Você comparou o aborto após 22 semanas ao parto. Não é muito tempo para manter uma gravidez indesejada?
Ela não precisa esperar nove meses. O aborto, quando permitido, já é permitido nas primeiras semanas. Então, por que esperar 22 semanas? Se uma pessoa pode fazer um aborto às 12, 8 ou 14 semanas. Acontece que a partir da 22ª semana, com base no conhecimento científico, não é mais um aborto propriamente dito.
Se a justiça demorar e a vítima não puder fazê-lo antes das 22 semanas, o que acontece?
Sabemos que, na prática, na vida real, quando uma mulher alega que foi estuprada, ela aborta em qualquer lugar, hospital público, clínica. O problema é que antigamente era exigido que fosse feito um Boletim de Ocorrência para que o estuprador pudesse ser investigado, mas o Ministro (da Mulher) revogou essa portaria. Então, hoje uma mulher afirma que foi estuprada, não importa se ela foi estuprada ou não, ela faz um aborto e nenhum estuprador será investigado. Além disso, as pessoas que dizem querer defender as mulheres estão defendendo o estuprador.

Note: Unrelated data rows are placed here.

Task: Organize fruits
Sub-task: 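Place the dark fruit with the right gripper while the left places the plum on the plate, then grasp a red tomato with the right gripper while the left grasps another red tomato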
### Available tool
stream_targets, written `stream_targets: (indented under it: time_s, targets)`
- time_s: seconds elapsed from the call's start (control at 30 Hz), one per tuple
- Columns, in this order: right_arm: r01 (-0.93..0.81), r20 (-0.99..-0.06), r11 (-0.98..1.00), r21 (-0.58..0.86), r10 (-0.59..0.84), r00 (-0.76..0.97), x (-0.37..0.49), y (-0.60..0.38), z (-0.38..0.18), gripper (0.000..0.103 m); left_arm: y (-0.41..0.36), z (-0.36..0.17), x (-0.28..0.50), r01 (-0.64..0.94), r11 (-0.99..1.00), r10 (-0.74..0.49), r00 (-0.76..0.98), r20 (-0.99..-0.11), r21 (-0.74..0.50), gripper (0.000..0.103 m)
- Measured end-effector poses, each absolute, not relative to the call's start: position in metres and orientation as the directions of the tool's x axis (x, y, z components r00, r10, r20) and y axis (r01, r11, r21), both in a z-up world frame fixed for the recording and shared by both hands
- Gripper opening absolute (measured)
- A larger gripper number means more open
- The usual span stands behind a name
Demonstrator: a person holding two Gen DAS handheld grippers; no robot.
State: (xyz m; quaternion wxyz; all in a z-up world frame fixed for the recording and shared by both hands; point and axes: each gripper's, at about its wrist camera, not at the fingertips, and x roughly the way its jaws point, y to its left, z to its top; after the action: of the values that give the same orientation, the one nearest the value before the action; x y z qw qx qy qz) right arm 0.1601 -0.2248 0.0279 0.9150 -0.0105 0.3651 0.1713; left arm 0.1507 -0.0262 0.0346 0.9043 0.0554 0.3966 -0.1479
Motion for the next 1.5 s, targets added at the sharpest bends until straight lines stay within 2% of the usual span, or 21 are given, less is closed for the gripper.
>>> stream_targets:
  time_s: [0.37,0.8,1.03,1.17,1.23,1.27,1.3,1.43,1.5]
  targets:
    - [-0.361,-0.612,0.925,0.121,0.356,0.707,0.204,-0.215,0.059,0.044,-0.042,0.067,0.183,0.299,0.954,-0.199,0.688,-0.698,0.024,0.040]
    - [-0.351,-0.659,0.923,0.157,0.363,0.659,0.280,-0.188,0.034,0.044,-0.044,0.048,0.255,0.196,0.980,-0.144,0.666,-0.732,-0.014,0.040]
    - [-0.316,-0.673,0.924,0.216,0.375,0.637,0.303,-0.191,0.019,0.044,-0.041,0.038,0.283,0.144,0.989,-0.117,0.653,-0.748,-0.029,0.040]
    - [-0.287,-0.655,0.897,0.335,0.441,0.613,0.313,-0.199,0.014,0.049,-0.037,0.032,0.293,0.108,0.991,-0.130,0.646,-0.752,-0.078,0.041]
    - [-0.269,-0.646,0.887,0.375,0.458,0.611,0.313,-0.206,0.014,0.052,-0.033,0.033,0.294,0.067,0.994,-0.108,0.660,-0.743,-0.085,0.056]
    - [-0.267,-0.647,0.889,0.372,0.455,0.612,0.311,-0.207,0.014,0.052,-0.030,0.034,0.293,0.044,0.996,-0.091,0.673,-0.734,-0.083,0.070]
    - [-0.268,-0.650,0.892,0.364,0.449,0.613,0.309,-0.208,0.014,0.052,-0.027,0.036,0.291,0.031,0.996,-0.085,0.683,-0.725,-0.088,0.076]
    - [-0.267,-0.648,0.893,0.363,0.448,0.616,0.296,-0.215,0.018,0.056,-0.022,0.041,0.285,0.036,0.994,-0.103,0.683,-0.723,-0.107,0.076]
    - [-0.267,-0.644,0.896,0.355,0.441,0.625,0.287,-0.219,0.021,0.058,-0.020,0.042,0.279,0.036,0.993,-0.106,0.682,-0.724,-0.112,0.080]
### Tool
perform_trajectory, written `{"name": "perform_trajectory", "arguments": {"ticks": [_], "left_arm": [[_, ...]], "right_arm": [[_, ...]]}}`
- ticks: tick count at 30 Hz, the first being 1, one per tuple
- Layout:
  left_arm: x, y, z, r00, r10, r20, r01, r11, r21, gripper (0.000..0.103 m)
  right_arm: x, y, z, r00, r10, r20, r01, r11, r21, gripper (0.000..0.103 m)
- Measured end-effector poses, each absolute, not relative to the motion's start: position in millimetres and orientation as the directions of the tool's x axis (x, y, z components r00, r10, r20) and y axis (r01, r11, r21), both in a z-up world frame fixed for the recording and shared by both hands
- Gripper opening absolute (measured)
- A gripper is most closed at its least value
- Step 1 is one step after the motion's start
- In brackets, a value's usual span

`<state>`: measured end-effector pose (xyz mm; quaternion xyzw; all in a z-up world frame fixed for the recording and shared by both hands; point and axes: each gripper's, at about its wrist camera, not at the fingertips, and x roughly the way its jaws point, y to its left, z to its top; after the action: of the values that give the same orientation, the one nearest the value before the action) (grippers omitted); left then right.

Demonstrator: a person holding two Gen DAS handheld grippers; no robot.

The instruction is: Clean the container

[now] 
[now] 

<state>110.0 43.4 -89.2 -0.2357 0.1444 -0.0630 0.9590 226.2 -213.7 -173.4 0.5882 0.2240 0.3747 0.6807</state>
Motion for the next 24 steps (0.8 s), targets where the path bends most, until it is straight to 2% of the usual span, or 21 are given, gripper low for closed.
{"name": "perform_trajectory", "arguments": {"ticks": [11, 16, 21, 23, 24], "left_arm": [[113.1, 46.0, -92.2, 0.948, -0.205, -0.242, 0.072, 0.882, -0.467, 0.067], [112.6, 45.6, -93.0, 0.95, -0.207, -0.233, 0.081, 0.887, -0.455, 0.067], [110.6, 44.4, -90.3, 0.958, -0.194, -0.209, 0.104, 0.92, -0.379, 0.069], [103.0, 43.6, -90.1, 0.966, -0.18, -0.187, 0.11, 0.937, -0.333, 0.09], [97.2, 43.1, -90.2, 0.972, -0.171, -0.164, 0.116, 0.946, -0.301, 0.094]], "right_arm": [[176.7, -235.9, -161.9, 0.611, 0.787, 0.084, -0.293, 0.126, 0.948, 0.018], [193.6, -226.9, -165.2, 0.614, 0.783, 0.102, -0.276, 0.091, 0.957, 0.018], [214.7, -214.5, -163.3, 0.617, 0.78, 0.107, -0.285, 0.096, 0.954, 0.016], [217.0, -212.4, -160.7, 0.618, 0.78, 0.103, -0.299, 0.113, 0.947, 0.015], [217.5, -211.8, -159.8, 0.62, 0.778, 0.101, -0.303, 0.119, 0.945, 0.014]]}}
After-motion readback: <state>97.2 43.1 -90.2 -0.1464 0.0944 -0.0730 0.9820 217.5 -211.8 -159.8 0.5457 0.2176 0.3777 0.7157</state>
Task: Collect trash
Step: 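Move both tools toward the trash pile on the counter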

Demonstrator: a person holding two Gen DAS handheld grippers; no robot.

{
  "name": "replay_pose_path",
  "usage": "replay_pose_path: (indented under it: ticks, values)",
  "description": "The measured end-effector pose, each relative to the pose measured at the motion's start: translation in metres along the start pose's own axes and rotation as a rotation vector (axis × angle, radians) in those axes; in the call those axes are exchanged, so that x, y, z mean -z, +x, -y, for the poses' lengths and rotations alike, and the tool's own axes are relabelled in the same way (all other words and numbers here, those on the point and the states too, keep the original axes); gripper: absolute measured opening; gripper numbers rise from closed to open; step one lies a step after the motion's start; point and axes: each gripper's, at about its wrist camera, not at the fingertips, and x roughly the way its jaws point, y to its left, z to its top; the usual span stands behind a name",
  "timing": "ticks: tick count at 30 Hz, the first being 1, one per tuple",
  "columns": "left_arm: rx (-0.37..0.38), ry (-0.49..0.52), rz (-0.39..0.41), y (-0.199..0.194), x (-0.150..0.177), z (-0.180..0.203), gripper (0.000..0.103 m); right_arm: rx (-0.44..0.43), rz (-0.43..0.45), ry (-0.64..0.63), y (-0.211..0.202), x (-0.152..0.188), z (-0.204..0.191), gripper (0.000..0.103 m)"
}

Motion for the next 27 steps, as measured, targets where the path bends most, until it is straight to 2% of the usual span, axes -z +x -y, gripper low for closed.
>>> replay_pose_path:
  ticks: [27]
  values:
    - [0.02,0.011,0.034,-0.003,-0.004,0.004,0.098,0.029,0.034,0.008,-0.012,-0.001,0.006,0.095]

No caso de um pai que estupra a filha ou esposa e há medo de denunciar, o que deve fazer?
O projeto não aborda isso, é outra questão, as pessoas que têm medo de denunciar. Encorajamos as pessoas a denunciar isso. Foram criados canais de denúncia e um centro de apoio às mulheres vítimas de abuso. Sou uma pessoa que coloca emendas nas Casas das Mulheres. Então, nós realmente queremos proteger a vida das mulheres. No nosso projeto não importa quem é o estuprador. Queremos que o estuprador seja investigado. Se você eliminar a necessidade de investigar, estará deixando a mulher nas mãos de um abandono.